Cobb liked to claim that in his Parisian years he was married to the French Communist Party. This was because so many members of the Party, prominent among them his friend Albert Soboul, were contributing to the post-war revival of French history. Certainly Cobb ate and slept in many Communist homes; but his own beliefs were, by comparison, simple. He disliked authority and people who sought power in any sphere. He often spoke of the great political truth that most people simply want their rulers to leave them alone. It was because of Cobb's Communist connections that his work was known to the English Marxist historians who became prominent in university departments in the late Fifties and early Sixties. One of them was Christopher Hill, who eventually brought Cobb to Balliol.

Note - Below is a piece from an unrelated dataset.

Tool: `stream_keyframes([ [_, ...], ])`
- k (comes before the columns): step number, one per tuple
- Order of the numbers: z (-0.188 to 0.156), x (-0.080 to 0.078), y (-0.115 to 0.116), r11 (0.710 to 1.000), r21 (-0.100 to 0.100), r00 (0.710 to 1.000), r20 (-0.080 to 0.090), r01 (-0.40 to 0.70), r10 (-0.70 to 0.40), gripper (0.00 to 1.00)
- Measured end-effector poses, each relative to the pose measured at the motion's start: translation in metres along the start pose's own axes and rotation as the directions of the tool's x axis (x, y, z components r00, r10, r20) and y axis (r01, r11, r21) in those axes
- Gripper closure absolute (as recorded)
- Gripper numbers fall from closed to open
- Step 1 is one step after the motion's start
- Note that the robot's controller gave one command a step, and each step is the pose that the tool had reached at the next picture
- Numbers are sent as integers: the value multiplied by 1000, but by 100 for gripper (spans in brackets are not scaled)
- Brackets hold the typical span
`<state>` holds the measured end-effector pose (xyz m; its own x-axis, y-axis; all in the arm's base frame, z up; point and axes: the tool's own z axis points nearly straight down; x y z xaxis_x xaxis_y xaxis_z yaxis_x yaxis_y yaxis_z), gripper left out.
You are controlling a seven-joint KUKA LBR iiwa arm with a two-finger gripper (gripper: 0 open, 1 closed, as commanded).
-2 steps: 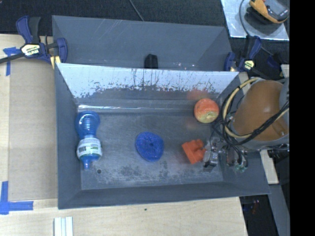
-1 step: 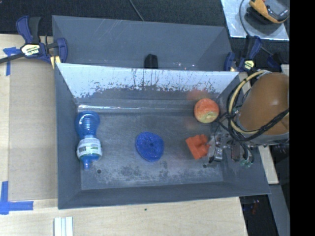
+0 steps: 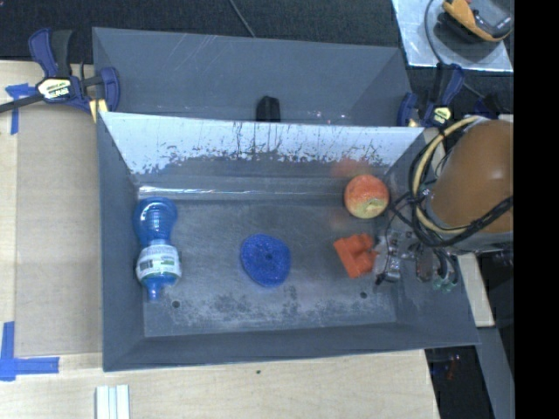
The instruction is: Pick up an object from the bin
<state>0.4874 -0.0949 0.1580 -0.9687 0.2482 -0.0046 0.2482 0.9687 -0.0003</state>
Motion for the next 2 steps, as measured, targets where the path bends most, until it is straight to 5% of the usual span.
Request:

Cobb was concerned with his feeling that he might one day write history that was a part of literature. A Second Identity, whose long autobiographical preface explains Cobb's allegiances within two differing cultures, first revealed Cobb to an English audience as a writer who combined great knowledge with extraordinary prose, but he never joined literature in the way he privately hoped. A biography of Simenon was wisely abandoned. He none the less made a contribution to the prose of our time, often in an unexpected fashion. He was for instance the master of a specialised genre, the academic eloge (or encomium). Within this form he wrote humorously, but with delicate funerary feelings. Some examples are to be found in his People and Places (1985). It is characteristic of Cobb that this book opens with an eloge not to an historian but to the owner of a long-established Parisian night- club.
Those of us who were Balliol undergraduates while Cobb was there will long remember his inspiring talk and his utter disregard for decorum and discipline. I still hear the French martial songs and the crashing of glasses. He was both an example of the scholarly life and a lord of misrule.
In his later years Cobb gave popular lectures in Worcester College, always with a pint on the lectern, saw old pupils at lunchtime, then cycled up the Woodstock Road to his home at Wolvercote - a small house, not at all pretty - where he lived with his wife, Margaret, a former student from his time in Leeds. The acknowledgements to Paris and its Provinces (1975) speak of his love of family and his affection for Worcester. ''Now I feel that perhaps I do have a place in an institution. Of course, I may be quite alone in this conviction.''
Richard Charles Cobb, historian: born Essex 20 May 1917; Lecturer in History, UCW Aberystwyth 1955-61; Lecturer, Leeds University 1962; Fellow and Tutor in Modern History, Balliol College, Oxford 1962-72 (Hon Fellow 1977); FBA 1967; Reader in French Revolutionary History, Oxford University 1969-72, Professor of Modern History 1973-84; Senior Research Fellow, Worcester College, Oxford 1984-87; CBE 1978; married thirdly 1963 Margaret Tennant (three sons, one daughter); died Abingdon 15 January 1996.